While we were on holiday, we had a late night conversation over beer about my creativity – that I keep putting my creative life on hold and the fact that I’m so frustrated over it. This blog has helped, but the girl who used to spend all her spare time (when she wasn’t reading) drawing and painting has somehow been buried under all the mundane stuff that really isn’t important at all (doing the dishes, etc). So I’ve decided to do something about it, dig myself of this dusty cocoon and try my best to do something creative every day. Who cares if it’s just a scribble in my sketch book. No one will see it and the best ideas come from a simple doodle. It’s my personal challenge to take it further.

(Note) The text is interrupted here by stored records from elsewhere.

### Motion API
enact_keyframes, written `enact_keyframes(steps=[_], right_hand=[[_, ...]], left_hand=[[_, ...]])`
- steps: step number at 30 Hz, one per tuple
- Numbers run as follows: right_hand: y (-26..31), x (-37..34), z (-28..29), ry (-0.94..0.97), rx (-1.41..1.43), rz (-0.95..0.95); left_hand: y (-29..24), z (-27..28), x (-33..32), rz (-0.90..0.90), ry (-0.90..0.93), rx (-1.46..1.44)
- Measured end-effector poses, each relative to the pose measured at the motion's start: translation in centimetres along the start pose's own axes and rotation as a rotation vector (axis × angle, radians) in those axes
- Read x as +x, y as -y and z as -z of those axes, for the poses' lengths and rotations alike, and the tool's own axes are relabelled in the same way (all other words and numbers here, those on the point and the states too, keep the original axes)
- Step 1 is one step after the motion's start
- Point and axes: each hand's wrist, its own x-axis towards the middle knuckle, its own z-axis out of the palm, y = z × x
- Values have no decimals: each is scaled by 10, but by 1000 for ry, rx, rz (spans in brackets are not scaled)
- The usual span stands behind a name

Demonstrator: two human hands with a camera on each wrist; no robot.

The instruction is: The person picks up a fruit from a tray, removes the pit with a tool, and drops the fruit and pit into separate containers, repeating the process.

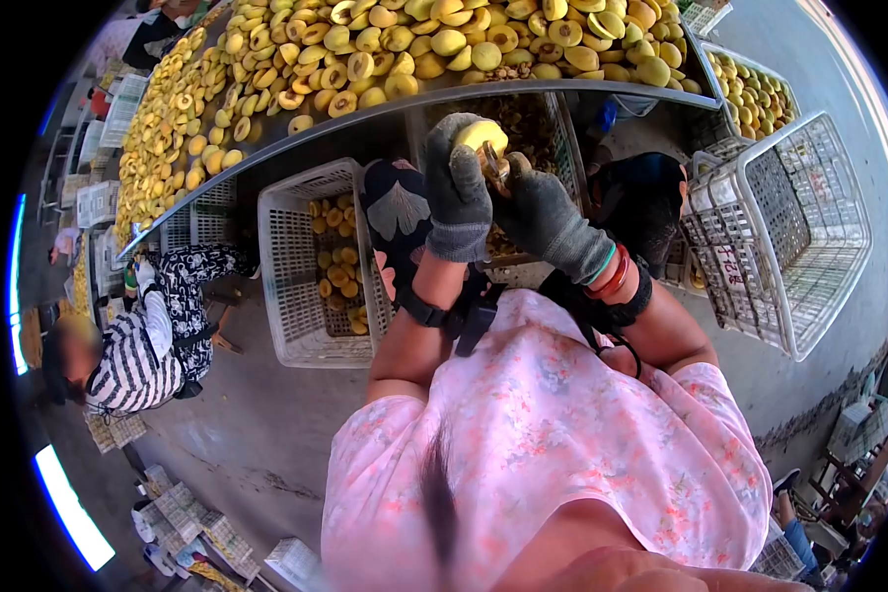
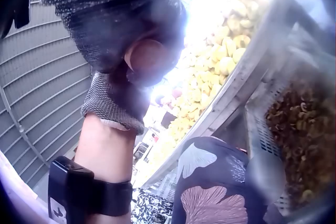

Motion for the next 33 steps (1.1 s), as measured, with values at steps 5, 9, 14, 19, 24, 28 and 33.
enact_keyframes(steps=[5,9,14,19,24,28,33], right_hand=[[-13,-1,-10,64,-96,-26],[-19,-3,-13,32,48,4],[-22,-6,-19,77,442,49],[-9,-6,-7,249,165,-68],[-3,-9,1,374,731,-191],[1,-7,12,578,933,-312],[-11,-2,-1,594,957,-270]], left_hand=[[7,0,-3,24,4,94],[9,2,-3,122,30,35],[13,3,-7,220,4,-105],[21,5,-9,216,49,-127],[10,10,-4,229,162,-211],[8,21,2,363,338,-299],[14,17,9,525,198,-545]])
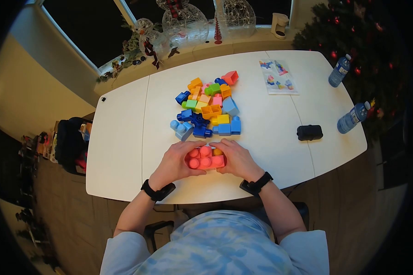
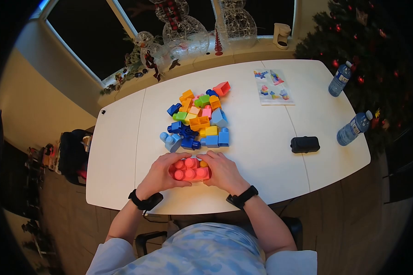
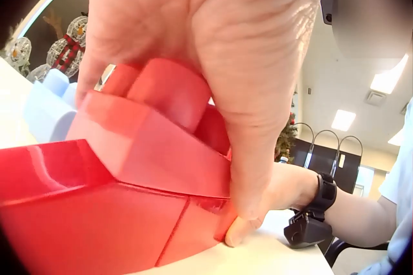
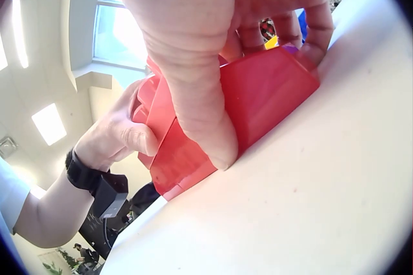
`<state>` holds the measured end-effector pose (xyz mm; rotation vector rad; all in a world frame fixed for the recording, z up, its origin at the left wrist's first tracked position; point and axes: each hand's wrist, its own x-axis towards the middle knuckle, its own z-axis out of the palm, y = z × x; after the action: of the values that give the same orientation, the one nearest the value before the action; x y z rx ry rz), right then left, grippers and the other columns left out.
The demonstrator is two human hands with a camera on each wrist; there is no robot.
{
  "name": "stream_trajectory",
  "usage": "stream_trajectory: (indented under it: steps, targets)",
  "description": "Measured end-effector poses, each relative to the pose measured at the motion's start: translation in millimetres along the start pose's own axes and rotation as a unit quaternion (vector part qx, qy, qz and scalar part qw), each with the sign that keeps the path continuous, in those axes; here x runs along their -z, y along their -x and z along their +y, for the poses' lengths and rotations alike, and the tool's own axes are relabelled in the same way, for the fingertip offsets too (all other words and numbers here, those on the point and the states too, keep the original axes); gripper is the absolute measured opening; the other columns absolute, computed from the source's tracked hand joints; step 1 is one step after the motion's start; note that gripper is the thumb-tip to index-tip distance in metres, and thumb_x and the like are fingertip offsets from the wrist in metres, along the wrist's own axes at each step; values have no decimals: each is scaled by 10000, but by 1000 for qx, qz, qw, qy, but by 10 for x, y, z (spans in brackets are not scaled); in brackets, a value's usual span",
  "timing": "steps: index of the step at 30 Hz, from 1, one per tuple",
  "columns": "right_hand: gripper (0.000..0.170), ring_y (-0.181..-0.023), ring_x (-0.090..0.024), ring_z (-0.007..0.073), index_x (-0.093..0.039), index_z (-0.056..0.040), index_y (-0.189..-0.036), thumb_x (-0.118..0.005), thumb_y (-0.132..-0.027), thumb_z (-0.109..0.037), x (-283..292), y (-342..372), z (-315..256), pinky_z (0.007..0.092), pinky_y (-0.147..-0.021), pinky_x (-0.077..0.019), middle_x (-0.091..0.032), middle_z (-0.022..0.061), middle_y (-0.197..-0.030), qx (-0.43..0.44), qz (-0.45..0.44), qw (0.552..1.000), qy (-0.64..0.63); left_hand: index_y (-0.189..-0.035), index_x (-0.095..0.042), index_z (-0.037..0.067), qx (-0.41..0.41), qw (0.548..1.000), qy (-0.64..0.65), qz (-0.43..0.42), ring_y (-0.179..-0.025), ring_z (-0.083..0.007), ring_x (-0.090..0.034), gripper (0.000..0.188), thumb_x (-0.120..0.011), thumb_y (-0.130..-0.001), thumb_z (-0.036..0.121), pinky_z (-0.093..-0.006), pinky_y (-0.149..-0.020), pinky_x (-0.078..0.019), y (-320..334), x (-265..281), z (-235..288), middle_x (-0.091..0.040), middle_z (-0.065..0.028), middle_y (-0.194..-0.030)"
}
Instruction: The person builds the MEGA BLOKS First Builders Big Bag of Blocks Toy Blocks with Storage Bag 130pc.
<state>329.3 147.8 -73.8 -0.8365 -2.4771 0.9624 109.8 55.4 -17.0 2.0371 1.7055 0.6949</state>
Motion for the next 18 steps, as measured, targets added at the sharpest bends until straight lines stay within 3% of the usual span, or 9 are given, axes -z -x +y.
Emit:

And I’m determined that I won’t write any more downer or half-baked jungle updates! Writing and reading are some of the things that pull me out of the mire and I wouldn’t want for you to read about me moaning all the time because I don’t want my readers, who are generous enough with their time to read my musings, to get down too. I want everyone to be happy, but that starts with me, so from now on I’m going to try to find that little kernel of happiness in everything.
In fact, as you read this I’ll be exploring London with my mum for the bank holiday weekend, something I’ve been really excited about planning. I think I’m going to come back with a lot of inspiration and some goodies (maybe, if the budget will stretch). I’ll share everything with you next week when I’m back!
This week’s likes:
Meeting lots of cute doggies while volunteering in the park – Looking forward to the Bank Holiday and spending time with my mum in London – Catching up on Reading Festival coverage – Seeing my guest post for Green City Events published (you can read it here)
Watch – Loving the sea otters on Big Blue Live (but who doesn’t)/ Learning more about the Battle of Britain from First Light/ Trying out a yoga session via a local TV station, not bad if I’m in a rut!
Eat – Chilli and garlic stir fry/ Pasta with sausage we bought in Poland/ Fish and chips/ Vegetable soup/ Halloumi salad/ a yummy Meridian peanut and berry bar. Desperate for greens!
Listen – A Regina Spektor anthology/ Rival Sons
Read – Little Women/ Diary of a homeless man in a previous Big Issue, what a great writer!
Have there been periods of your life where you’re been dissatisfied? What are your strategies for lifting yourself out of a slump?